Problem solving and demand validation require a great deal of work within a business – too much for a single person in most cases. Every economically significant business divides the work among members of a team. Much of my personal experience leading teams has taken place in organizations with clear leadership structures, which are typically present in relatively large companies and rely on first dividing a large project into tasks then delegating those tasks to members. I found quickly, however, that coursework in Strategies for Innovation and Entrepreneurship did not lend itself well to this kind of work structure and that the creative, innovative work done in a startup requires a different template for organization. A delegation-based structure is not conducive to cohesiveness in a small team and fails to take advantage of the main benefit of working together: being able to build off of and complement one another’s contributions. Active, in-person collaboration proved much more effective for the thoughtful analysis and ideation we performed to complete assignments, activities that are critical in an early-stage business. in a startup, founders must be careful to establish an inclusive and collaborative team culture early in the life of their company. Inability to pivot cohesively in response to customer feedback can prevent a company from adapting to changes in its market, diminishing its ability to create and capture value.

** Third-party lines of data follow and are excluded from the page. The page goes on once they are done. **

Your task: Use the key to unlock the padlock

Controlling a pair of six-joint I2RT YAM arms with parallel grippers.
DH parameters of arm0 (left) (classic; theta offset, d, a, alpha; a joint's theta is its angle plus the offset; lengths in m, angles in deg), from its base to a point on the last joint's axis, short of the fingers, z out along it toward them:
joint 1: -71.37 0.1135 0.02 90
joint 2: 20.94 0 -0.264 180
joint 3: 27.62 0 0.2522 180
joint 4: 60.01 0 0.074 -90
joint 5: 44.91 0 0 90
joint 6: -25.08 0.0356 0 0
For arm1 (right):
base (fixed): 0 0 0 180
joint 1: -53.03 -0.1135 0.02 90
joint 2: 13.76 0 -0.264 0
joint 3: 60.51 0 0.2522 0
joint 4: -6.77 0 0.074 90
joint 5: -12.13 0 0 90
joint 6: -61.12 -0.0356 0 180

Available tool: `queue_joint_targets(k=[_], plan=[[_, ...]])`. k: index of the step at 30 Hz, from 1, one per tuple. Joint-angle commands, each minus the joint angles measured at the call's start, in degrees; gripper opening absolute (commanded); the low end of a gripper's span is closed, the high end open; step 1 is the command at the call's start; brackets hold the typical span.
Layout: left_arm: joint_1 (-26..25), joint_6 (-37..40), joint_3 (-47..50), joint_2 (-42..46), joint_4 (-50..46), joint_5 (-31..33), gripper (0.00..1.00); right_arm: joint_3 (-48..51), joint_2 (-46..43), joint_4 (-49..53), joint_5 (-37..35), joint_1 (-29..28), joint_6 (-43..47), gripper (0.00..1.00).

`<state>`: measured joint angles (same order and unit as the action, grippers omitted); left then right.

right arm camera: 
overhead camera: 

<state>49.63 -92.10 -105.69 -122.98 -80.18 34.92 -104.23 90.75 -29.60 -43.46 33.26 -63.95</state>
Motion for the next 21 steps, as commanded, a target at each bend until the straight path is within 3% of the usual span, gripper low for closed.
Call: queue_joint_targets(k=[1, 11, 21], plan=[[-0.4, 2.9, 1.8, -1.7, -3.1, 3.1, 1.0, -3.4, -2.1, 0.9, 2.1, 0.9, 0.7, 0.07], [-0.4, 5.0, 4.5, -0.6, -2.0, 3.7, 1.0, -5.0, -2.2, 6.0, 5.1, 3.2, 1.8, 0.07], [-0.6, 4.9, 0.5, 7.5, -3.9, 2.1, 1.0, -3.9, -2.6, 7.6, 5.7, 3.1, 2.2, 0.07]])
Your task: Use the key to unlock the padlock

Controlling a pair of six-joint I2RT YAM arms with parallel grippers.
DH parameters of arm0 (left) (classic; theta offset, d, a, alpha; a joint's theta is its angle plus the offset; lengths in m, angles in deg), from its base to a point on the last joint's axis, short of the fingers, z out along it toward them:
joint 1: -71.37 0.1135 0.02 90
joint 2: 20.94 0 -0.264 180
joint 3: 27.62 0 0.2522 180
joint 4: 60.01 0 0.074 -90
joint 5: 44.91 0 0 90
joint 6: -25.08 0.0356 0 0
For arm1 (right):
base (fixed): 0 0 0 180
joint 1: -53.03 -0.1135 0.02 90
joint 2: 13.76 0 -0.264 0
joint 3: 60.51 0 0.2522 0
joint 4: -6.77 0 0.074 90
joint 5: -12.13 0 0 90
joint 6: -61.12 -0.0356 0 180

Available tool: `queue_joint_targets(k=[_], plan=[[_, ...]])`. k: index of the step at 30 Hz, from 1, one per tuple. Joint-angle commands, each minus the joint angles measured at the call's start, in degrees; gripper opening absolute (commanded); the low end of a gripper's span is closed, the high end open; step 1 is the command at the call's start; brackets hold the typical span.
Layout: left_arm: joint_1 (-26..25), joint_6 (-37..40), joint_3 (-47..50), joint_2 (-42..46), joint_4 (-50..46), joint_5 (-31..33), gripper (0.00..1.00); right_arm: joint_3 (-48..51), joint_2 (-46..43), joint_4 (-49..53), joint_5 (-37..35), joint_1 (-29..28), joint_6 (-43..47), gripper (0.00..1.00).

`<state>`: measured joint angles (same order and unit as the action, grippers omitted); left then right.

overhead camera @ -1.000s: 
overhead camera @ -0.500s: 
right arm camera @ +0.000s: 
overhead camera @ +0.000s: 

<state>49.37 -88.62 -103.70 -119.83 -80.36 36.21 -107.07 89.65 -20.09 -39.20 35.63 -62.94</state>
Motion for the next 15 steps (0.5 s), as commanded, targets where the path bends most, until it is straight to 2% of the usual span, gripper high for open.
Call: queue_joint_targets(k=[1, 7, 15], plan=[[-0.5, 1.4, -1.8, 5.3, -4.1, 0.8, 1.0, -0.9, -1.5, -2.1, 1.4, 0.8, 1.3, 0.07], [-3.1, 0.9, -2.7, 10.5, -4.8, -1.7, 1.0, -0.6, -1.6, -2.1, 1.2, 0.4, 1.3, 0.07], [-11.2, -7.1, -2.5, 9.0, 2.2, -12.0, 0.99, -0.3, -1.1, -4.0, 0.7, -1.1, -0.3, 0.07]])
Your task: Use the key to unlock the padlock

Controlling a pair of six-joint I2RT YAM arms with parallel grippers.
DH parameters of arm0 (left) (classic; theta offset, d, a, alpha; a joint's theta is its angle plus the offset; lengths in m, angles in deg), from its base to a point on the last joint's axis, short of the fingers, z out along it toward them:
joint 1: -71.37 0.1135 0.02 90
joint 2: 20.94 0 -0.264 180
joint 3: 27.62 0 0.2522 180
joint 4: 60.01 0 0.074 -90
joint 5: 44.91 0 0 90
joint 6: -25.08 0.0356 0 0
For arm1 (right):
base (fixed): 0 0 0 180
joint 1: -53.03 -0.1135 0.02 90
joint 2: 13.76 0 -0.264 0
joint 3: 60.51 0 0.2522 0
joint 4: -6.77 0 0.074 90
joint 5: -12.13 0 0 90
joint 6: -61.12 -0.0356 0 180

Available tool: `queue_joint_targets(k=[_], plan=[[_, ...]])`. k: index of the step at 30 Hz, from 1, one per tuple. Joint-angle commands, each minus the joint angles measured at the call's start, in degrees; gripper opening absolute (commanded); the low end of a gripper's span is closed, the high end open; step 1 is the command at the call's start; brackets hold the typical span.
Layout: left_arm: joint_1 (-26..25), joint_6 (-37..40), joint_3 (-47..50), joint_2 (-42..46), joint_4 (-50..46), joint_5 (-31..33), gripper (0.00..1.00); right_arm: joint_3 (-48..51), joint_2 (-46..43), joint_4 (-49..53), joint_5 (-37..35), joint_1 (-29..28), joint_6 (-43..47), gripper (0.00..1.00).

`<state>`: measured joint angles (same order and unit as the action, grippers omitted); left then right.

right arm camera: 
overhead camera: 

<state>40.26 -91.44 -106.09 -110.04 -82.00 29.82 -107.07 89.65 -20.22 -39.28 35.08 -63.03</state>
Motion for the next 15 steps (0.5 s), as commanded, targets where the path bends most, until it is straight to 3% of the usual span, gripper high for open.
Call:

Ethics also play a role in shaping interactions both within a team and between the team and its business ecosystem. The basic purposes of a business are to create value and to serve the interests of shareholders – if a business serves these two purposes in a holistic sense, it may be considered ethically sound. Entrepreneurs are constantly looking for new ways to achieve these goals, so some modern companies are trying out unconventional methods. Better World Books (BWB), for example, operates on a business model that takes much more into account than merely acquiring books and selling them at a profit. A vendor for used books, BWB collects donations of used books that might have otherwise been thrown away and sells them to consumers to be enjoyed again. This keeps books out of landfills and reduces the number of books that need to be reprinted each year; protecting the environment is part of how BWB creates value. They also give 15% of their revenues to literacy-promoting charities, setting them apart from other vendors in terms of social impact and serving their founders’ selfless interest of making the world a better place. These two focuses, of course, contribute to BWB’s marketing and branding efforts, which ultimately augment the company’s ability to generate revenues, benefitting shareholders regardless of their commitment to BWB’s other causes. The non-zero-sum mentality that inspired BWB’s founders to turn unwanted books into revenues is a key characteristic of ethical businesses; not every well-run company needs to give money away, but all should focus on making money rather than merely taking it.

The mindset and skillset that enable entrepreneurs to be successful are also applicable in contexts other than running new ventures. The lean startup methodology, for example, takes its name from lean manufacturing principles, a set of waste-reducing strategies employed by manufacturers to make the most of available physical and human resources. “Lean” principles are broadly applicable; in human-centered design, iterating through minimally-complicated solutions while taking in feedback from users can help engineers deliver exactly what is needed while expending as few resources as possible. The process of validating demand by testing market assumptions with falsifiable hypotheses is derived from the scientific method, which is a valid method of inquiry for answering any question about the physical world. Overall, the discovery skills that successful founders typically have help them develop a deeper understanding of their world and how their actions affect it. As a mechanical engineer, inquisitive learner, and potential entrepreneur, I plan to employ the skills introduced in Strategies for Innovation and Entrepreneurship to be as effective as possible in all of my creative work.